03 — Operational Flow (Protocol 1–8)
1) Purpose of the operational flow
This document defines the canonical operational sequence of HUB_Optimus.
It specifies how signals are processed, evaluated, corrected, and recorded,
ensuring consistency, repeatability, and prevention of escalation.
The flow is designed to work under:
- time pressure,
- incomplete information,
- political sensitivity,
- asymmetric power contexts.
2) Entry conditions (what can trigger the flow)
The operational flow may be initiated by:
- a concrete decision (policy, agreement, sanction, military move),
- an observable event with systemic impact,
- a pattern recurrence detected by Active Memory,
- a structural incentive shift (reward/punishment imbalance).
No trigger requires public visibility or formal authority.
3) Protocol steps (1–8)
Step 1 — Trigger registration
The triggering element is registered neutrally.
No judgment, blame, or narrative framing is applied at this stage.
Output: trigger record + minimal context.

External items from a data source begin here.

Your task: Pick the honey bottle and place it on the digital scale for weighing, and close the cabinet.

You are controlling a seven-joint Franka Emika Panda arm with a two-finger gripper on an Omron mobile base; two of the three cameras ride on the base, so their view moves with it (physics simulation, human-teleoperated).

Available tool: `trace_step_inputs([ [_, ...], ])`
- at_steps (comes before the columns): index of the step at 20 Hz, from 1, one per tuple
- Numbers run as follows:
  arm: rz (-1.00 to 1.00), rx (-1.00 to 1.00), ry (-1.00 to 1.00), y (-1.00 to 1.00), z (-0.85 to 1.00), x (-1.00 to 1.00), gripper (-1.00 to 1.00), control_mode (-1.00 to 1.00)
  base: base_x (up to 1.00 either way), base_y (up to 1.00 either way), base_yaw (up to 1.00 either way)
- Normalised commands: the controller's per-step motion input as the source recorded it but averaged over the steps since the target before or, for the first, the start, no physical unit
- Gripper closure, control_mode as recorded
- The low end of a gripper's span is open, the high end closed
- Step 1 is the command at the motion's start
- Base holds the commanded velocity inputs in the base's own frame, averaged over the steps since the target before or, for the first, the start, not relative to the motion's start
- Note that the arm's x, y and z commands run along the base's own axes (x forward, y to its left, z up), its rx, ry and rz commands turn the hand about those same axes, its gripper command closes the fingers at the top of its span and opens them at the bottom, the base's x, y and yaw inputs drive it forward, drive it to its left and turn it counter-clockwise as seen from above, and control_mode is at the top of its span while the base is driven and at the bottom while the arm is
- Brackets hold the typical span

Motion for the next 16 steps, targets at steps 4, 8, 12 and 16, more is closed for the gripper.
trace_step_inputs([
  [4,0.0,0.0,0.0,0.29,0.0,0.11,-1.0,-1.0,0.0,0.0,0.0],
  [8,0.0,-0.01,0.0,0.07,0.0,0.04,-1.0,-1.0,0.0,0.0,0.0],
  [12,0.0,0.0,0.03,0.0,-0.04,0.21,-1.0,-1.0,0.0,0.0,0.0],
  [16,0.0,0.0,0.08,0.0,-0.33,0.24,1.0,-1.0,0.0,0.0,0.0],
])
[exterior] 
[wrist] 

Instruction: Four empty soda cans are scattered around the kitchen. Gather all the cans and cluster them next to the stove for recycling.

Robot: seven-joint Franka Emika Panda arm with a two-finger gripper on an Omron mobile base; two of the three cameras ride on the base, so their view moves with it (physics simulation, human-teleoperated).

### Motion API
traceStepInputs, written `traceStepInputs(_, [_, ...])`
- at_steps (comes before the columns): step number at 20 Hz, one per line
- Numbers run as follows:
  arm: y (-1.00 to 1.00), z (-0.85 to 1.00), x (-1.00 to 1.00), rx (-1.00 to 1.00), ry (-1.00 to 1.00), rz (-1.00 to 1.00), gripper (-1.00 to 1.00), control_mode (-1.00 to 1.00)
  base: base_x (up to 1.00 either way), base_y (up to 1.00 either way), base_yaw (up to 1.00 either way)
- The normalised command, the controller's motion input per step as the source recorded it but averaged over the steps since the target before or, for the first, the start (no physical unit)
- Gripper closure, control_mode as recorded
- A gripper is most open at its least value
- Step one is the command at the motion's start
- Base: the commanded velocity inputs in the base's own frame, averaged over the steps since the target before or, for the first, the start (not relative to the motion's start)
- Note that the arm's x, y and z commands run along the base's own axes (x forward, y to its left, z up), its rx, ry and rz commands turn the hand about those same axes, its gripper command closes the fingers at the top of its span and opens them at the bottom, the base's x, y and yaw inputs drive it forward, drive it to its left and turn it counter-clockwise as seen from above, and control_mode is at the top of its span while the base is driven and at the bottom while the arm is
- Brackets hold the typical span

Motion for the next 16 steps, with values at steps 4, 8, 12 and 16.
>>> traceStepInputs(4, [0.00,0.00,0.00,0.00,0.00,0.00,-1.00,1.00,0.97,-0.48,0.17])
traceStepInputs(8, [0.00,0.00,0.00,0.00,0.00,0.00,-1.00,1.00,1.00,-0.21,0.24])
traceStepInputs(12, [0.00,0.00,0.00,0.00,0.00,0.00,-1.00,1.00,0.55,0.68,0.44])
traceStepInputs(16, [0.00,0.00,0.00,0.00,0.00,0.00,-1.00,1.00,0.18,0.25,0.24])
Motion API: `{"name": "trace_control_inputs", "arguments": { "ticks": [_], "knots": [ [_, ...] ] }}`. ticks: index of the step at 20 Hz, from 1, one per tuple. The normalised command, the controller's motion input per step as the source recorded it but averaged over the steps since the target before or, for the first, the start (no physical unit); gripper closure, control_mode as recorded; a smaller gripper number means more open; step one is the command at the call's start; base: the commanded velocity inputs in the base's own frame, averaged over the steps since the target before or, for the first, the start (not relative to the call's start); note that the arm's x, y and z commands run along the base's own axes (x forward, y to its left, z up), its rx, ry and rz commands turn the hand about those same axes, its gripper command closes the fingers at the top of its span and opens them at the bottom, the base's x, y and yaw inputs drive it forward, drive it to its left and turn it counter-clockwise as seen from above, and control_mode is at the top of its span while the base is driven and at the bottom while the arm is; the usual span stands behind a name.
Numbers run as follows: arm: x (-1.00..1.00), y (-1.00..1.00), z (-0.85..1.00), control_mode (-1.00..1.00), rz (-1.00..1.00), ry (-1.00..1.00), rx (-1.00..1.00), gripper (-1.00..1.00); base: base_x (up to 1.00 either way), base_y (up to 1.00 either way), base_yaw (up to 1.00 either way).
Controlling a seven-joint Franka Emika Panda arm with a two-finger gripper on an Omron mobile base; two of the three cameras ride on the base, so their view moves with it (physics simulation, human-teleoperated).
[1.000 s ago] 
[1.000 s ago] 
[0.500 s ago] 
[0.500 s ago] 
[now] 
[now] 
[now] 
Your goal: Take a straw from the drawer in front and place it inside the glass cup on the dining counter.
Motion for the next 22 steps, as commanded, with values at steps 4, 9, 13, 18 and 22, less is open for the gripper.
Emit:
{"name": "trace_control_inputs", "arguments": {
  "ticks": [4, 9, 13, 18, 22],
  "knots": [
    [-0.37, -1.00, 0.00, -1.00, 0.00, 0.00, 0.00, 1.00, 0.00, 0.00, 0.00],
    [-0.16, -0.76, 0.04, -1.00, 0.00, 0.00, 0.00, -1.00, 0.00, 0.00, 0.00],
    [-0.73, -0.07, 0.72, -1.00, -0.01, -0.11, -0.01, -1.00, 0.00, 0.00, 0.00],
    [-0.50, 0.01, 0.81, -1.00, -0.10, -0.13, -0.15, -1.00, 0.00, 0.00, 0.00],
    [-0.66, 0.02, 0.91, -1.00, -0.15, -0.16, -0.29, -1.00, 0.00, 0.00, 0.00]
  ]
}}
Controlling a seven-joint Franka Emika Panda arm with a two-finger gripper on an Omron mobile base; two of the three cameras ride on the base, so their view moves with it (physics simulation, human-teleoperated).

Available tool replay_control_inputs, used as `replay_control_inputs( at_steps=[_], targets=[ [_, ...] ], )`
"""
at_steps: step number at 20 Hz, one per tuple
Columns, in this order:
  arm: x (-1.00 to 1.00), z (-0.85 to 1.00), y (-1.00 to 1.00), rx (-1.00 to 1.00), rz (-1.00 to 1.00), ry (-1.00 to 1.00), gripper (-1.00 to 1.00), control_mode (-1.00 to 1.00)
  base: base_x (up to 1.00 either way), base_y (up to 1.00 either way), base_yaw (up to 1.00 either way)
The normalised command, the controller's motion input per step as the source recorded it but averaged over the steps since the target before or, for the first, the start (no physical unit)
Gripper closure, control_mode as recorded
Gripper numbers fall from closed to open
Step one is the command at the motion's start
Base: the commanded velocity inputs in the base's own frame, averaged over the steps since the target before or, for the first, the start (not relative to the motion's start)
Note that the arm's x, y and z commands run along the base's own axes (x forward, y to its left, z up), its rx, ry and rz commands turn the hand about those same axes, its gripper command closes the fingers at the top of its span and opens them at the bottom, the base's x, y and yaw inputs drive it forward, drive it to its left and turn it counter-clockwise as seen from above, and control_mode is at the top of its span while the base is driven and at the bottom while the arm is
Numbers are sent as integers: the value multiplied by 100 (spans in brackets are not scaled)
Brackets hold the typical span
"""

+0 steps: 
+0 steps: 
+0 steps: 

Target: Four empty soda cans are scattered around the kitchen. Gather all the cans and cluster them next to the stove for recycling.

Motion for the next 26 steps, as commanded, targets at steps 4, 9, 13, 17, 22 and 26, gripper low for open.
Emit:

Step 2 — Incentive and signal detection
Layer 2 (Observation & Detection) analyzes:
- incentive structures,
- feedback loops,
- reward and punishment alignment,
- early escalation indicators.
Output: signal list + incentive map.
Step 3 — Human calibration
Layer 1 evaluates:
- urgency vs noise,
- potential misperception,
- diplomatic sensitivity,
- risk of overreaction or underreaction.
Output: calibrated priority and framing.
Step 4 — Systemic evaluation
Layer 3 evaluates the situation against Kernel criteria:
- Future risk trajectory
- Medium/long-term stability
- Lock-in and dependency effects
- Correctability window
Output: evaluation report + risk classification.
Step 5 — Historical contrast
Layer 5 compares the situation with:
- known recurring patterns,
- structurally similar past cases,
- escalation thresholds already crossed elsewhere.
Output: recurrence match (if any) + warning level.
Step 6 — Kernel coherence check
Layer 0 verifies:
- alignment with immutable principles,
- absence of drift or capture,
- consistency across evaluation criteria.
Output: validation or block with rationale.
If:
- risk is increasing,
- a correction window exists,
- escalation is not yet irreversible,
then Layer 4 activates.
Actions may include:
- reframing options,
- corrective alternatives,
- incentive adjustment proposals,
- timing recommendations.
Output: discreet mediation package.
Step 8 — Feedback and memory update
All outcomes are recorded.
Patterns are strengthened or updated in Active Memory.
Output: memory update + learning reinforcement.
4) Failure handling
If preventive mediation is not possible:
- the system records the blockage,
- identifies structural causes,
- preserves the case for future pattern detection.
No forced intervention is attempted.
5) Time-critical mode
When time is severely constrained:
- Steps 2–5 may run in parallel,
- Human calibration (Step 3) becomes dominant,
- Precision is sacrificed only to prevent irreversible harm.
6) Output types
HUB_Optimus outputs:
- evaluations,
- risk classifications,
- corrective option sets,
- pattern warnings.
It does not output:
- binding decisions,
- public mandates,
- coercive actions.
7) Invariants
The operational flow must always:
- preserve Layer 0 integrity,
- treat errors as systemic,
- avoid escalation by default,
- prefer prevention over reaction.
8) Versioning
This protocol is part of the Kernel.
Changes require architectural justification and Kernel review.